New Council Rules for Poultry


Image from Come Home to Health


I spent most of last night, drafting a submission to my regional council in response to some proposed changes to the local bylaws for keeping animals in our region.

Currently, the rules are that anyone may keep up to 20 head of poultry on their property, with provisos made for the type of enclosures that the poultry should be kept in, including distances from boundaries and adjoining properties. The current rules are very reasonable, and there have not been huge numbers of complaints relating to poultry in the region, but because the council was recently amalgamated from about five separate shires into one, the rules had been a bit higgledy piggledy with all five regions having a different set of rules. The council, understandably wants to change this so that it is easier to administrate, which is quite acceptable and reasonable.

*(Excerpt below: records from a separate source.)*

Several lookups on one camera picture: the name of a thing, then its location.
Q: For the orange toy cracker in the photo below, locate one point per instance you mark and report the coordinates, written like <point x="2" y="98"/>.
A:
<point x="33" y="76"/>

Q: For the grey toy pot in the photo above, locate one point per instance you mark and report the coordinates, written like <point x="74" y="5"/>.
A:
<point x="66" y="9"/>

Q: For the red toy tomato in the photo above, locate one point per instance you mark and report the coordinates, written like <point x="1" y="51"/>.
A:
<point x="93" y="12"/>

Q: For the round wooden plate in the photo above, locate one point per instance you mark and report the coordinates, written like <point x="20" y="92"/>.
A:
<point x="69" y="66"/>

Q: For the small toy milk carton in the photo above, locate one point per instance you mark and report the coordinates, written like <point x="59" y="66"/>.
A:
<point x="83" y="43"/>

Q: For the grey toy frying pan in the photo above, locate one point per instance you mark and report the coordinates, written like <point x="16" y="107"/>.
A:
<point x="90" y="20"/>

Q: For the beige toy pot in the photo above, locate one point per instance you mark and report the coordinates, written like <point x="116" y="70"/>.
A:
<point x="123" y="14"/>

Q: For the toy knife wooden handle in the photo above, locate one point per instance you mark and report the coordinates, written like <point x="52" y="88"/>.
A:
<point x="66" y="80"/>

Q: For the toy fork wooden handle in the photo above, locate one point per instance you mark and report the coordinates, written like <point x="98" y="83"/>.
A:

What is not reasonable, though, is the severe reduction of poultry numbers under the proposed new rules. The council proposes reducing the number of poultry permitted from 20 head down to only 6 head.
My submission to council on this change is below.

In their vision for the Sunshine Coast, the regional council states that the aim is to make the Sunshine Coast: "Australia’s most sustainable region—vibrant, green, diverse." I support this vision 100% but I have to say that I question how this vision can be held on the one hand, and yet the proposed new rules for animal management within the region appear to counter it.

Local Law No 2 (Animal Management) 2011 Subordinate Local Law No 2 (Animal Management) Schedule 3  2011 will preclude the ability of the average family to raise their own poultry for eggs and meat.

The average chicken lays eggs for a maximum of 2-3 years and then must be replaced with new point of lay or laying hens. Purchasing new hens as older ones go off lay is not sustainable.  In order to operate in a sustainable and self-sufficient way, roosters are required for the purpose of breeding more chickens so that a reserve of chicks, pullets and hens is readily available.

Residents should have the right to grow and produce their own food within reason and should not be subjected to overly punitive rules which make it difficult, if not impossible for the average family to provide an adequate living from their own property. I believe that a middle ground can be found which will satisfy all Sunshine Coast residents and contribute in a real and positive manner to council's stated vision for a sustainable, green and diverse future.

Recommendations:

I submit that the council revise the proposed rule on the keeping of poultry to reflect the following:

Up to 20 poultry or birds can be kept on an urban property if they are adequately enclosed to prevent escape and the enclosure is not within:

1 metre of a side or rear boundary
10 metres of a residence or any dwelling on adjoining premises
10 metres of a road.
Feed should be maintained in a manner which prevents vermin access

The enclosure must have a minimum floor area of one square metre per bird and be constructed so it can be hygienically cleaned.

It is recommended that a deep litter system be used to absorb any potential odours. Deep litter should be replaced at least annually and disposed of as garden mulch or in a tied bag in waste bin.

On any other land than rural land, a license is required to keep a rooster. For such a license to be granted evidence of a suitably constructed and attenuated enclosure including night boxes for management of noise and membership of local poultry club or online forum must be provided.

I know that I am not the only resident making a submission, and so far, the ones I have seen are quite similar to mine. I really hope that the council will see reason on this and revise the proposed rules to properly reflect their vision for the region as far as sustainability and diversity is concerned.